By Peter Williams, Magic Talk Mornings host.
OPINION: I don’t know whether it’s a case of a concerted effort by a bunch of activists or whether it genuinely represents the feelings of the people of Auckland, but I find it quite remarkable that 90 percent of the submissions about a total ban on the private sale and use of fireworks were in favour of it.
In other words, 9 out of ten Aucklanders agree we cannot buy a few rockets or crackers or any of those fizzy, spinning things to let off on Guy Fawkes night. Those submissions have gone to Auckland Council, the council is likely to vote for a ban based on the submissions received and then Auckland Council will tell central government that there should be a complete ban on the sale and private use of fireworks all year round.
The more you think about that number - 90 percent - it would seem the anti-fireworks activists have climbed on the bandwagon and written their submissions and bombarded the council. The main reason it seems is that animals get scared of fireworks - which is true - and that a ban on their sale will be good for the vulnerable pets and other livestock.
Now I don’t hold a candle for the fireworks fans - if you’ll excuse the pun, and in fact when I was working in breakfast television and needed to get up really early, having fireworks exploding in your neighbourhood for a few days early November every year was never very conducive to getting a decent night’s sleep.
But I get it that some people like to have some fun and after all the fireworks accidents of 25 years or so ago, I thought we had reached a sensible compromise - fireworks are on sale four days a year - from November 2 to November 5.
Now most of those fireworks are let off in those days, there are a few more explosions in the days afterwards and some people stock up for other times of the year like New Years.
But in general, having a very limited sale time for fireworks in New Zealand is sensible and in the main seems to work pretty well.
More to the point, there’s never been - in my knowledge anyway - a huge outcry against the use of private use of fireworks for a few days a year. But now we have this remarkable situation whereby Auckland council call for submissions on a possible complete ban, and there’s nearly 8000 submissions received, 90 percent of which are in favour of a complete ban.
I smell a rat here.
Democracy and public consultation is all very well, but have 90 percent of Aucklanders ever agreed on anything?

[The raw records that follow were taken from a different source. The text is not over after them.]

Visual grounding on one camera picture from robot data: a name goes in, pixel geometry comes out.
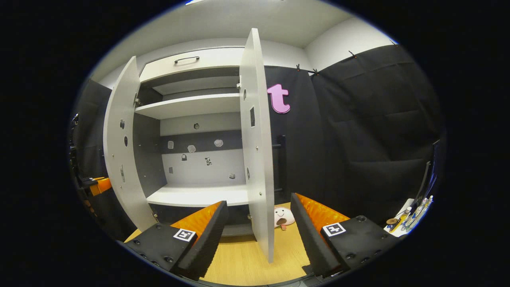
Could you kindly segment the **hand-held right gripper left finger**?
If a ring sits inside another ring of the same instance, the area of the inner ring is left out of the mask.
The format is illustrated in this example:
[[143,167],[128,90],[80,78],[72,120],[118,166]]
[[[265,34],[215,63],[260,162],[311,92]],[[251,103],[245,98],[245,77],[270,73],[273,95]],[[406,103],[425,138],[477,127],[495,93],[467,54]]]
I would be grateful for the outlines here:
[[126,249],[166,272],[199,279],[211,265],[227,220],[227,202],[220,201],[171,225],[156,223],[127,241]]

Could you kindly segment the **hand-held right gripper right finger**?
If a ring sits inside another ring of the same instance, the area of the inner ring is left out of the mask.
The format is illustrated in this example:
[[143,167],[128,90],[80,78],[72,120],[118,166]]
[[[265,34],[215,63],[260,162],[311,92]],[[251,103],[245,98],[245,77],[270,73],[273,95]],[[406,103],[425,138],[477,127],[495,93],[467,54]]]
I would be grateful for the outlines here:
[[399,242],[365,216],[348,218],[297,193],[291,195],[291,211],[312,272],[318,276],[359,269]]

Has the anti-fireworks, pro-animal lobby organised itself so brilliantly that they’ve got this overwhelming result in front of council which can only do what the public says and ask central government for a complete ban.
The answer it seems is yes.
But I can see consequences here. If there is a complete ban on the private sale and use of fireworks, then what will happen is what always happens when you ban something. There will be underground, black market, illegal - whatever you want to call them - sales of fireworks and it will be for much more than just the few days around Guy Fawkes every spring.
So Auckland Council - maybe you should think about that.
Think about unintended consequences of banning something completely. Let the fun go on for a few days a year at least.
Peter Williams is host of Magic Talk Mornings.